Sometimes when I read a book my inner monologue (which is essentially what this blog is) starts to sound like the books I read. Please forgive me if I go off on an 8 page tangent describing the whiteness of a whale. Captain Ahab has somewhat of a legitimate obsession with Moby Dick, as the whale bit off his leg. If a whale bit off my leg I might follow it to the ends of the earth to seek my revenge.
I still have both my legs and no revenge to seek, however in a few weeks time I will be sailing to the ends of the earth. Or at least what feels like the end of the earth. The Pacific ocean is unfathomably huge, in fact the hugest "thing" on earth, and we intend to cross it at a cruising speed of, oh, say, 6 mph.

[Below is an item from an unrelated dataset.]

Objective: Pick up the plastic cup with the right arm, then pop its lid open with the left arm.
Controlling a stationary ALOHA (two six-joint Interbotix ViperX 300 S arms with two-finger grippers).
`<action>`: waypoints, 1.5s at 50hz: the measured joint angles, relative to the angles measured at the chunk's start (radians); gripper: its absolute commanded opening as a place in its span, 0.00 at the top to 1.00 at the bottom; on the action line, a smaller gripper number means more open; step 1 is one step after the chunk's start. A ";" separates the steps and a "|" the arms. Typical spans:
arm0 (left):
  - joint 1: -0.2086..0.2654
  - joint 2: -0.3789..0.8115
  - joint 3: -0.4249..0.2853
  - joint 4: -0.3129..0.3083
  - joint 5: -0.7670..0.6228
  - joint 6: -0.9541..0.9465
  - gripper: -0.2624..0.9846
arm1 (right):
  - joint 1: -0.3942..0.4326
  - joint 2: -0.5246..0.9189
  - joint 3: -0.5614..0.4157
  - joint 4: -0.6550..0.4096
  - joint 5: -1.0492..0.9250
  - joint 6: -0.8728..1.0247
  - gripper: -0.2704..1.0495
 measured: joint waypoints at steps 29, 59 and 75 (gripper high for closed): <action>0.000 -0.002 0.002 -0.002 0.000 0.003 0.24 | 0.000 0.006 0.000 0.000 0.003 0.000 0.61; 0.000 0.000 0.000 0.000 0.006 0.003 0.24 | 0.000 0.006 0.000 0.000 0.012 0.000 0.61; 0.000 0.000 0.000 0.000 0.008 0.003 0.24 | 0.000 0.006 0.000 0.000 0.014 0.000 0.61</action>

French Polynesia alone covers almost 1 million square miles of ocean, with about 1,600 square miles of land. I'm no mathematician, but the ratio of ocean to land is huge. Good thing we have a GPS.
Our plan is to leave Banderas Bay any time from mid-March to early April. We will conveniently be avoiding hurricane season in both hemispheres. Hurricane season is during our winter for the southern hemisphere, and during our summer for northern hemi. While I have heard that the surf is absolutely epic around here during the summer, hurricanes and boats don't mix. Or at least try not to.
This means that I have 6 weeks (give or take a few) to absorb as much of Mexico as I can: greasy street tacos, mariachi music, fresh fruit, the spanish language, margaritas, gallo, fairly forgiving reef breaks, all of the friends I have made, and of course the many virtues of Banderas Bay.
Which brings me to my final point. I have never experienced a more friendly and open surf community than here. I am the first person to go on and on about the awesomeness of surfers, but let's face it, surfers can be assholes. Especially when tourists are constantly coming to surf your waves, localism can get ugly. But here, and particularly at Punta Mita, the locals are genuinely stoked on all surfers (more or less). As long as you respect, they welcome you. I am sure they cut me some slack because I am a girl, but even the American guys I befriended agree: las surfistas locales de Mita son muy chidos (the locals at Mita are very cool).
Have I sold you on Mexico yet? There are a ton of Americans and Canadians that live here... and from what I can see they live well. I'm not saying you should move here, but if you are considering a vacation, this is one kick-ass country. Especially for all you California folk, its in your backyard! But then again, so is the whole world.